Dlatego zostałbym np. przy tym, co podlinkowałem + też co jakiś czas są koszyki produktów podliczane i tam też był tylko wzrost od wprowadzenia zerovatu.
Wiesz, jak ja to widzę to tak, że - abstrahując od ogólnej inflacji, cen prądu itp.:
jest VAT 5% i mimo wszystko ludzie kupują spożywkę
spada VAT do 0%
Z perspektywy sieci handlowej - jaką korzyść mi przyniesie obniżenie cen o 5%, skoro głównych graczy jest pewnie z 5, więc się dogadamy, i skoro do tej pory ludzie kupowali za aktualną cenę, to nadal będą kupować, tylko, że 5% zamiast na VAT pójdzie do mojej kieszeni
Z perspektywy jakiegoś mniejszego przedsiębiorcy - jaką korzyść mi przyniesie obniżenie cen o 5%, skoro i tak ledwo przędzę, dlatego mam wysokie ceny, a widzę, że żadna sieć handlowa/nikt nie obniżył cen. Wolę mieć 5% dla siebie, żeby wreszcie mieć dobry zysk, więc zostawiam ceny takie, jakie były, w końcu byli klienci, więc nie ubędzie ich, jak ceny zostaną takie same.
ceny idą do góry z powodów niezaleznych od VATu, firmy mają więcej hajsu z marży, bo zainkasowali sobie te 5% z byłego vatu
I teraz, jeśli VAT wynosiłby 5%, to, żeby mieć takie same zyski jak na zerovacie, firma musi podwyższyć ceny o 5%. I tutaj już na miejscu firmy bym się zastanowił, czy ceny dzisiejsze + 5% to nie byłoby jednak tak dużo, że ludzie rezygnowaliby z zakupów i nie odbiłoby się firmie to czkawką.
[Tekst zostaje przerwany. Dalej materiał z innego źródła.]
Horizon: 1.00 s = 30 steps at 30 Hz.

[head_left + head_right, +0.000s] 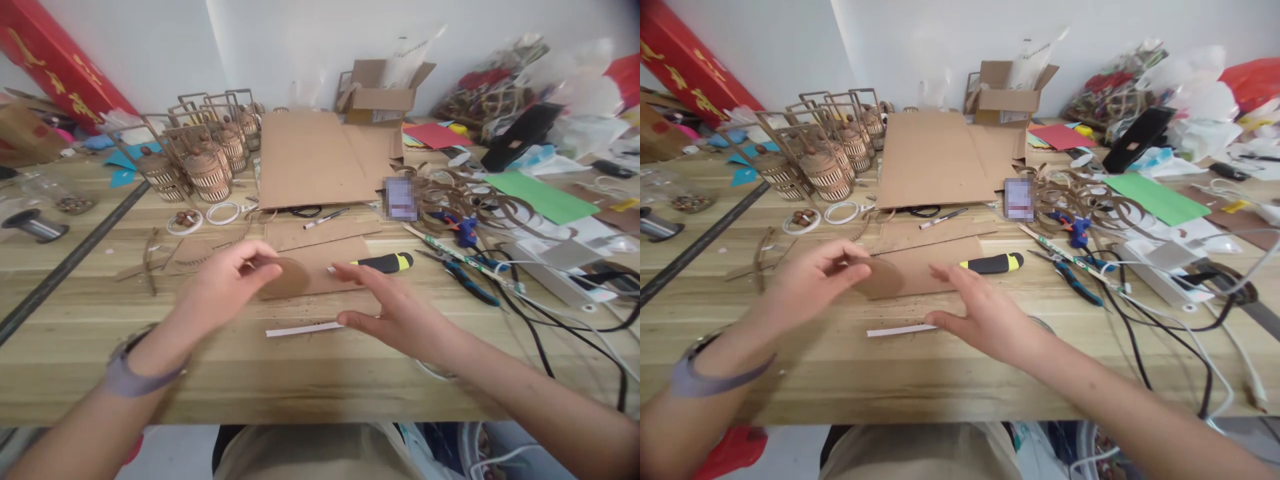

Oczywiście pewnie mogłyby być inne podatki zamiast vatu, które wymiernie pomogłyby konsumentom. Bo tu jest jeszcze jeden aspekt psychologiczny - ludzie przyzwyczajeni do jakiegoś wysokiego pułapu cen, karmieni zewsząd propagandą, że musi być drożej, bo takie mamy czasy no i przecież bezrobocie niskie, płace wyższe, a minimalna to już w ogóle DWA RAZY PODNIESIONA ŁOOOO /s, wychowani w kulturze „zastaw się a postaw się”, tacy ludzie mają bardzo elastyczną granicę ceny, powyżej której rezygnują z produktów. Więc firmy testują tę psychologię podwyższając ceny, bo mogą ze wszystkich wcześniej wymienionych i nie tylko powodów i dodatkowo mają rabat 5% od vatu. Gdyby ludzie byli bardziej oszczędni i rezygnowali z produktów wcześniej, to może ceny nie byłyby aż takie wysokie, bo firmy też by zostały przyzwyczajone do tego, że granica psychologiczna społeczeństwa nie jest gumowa.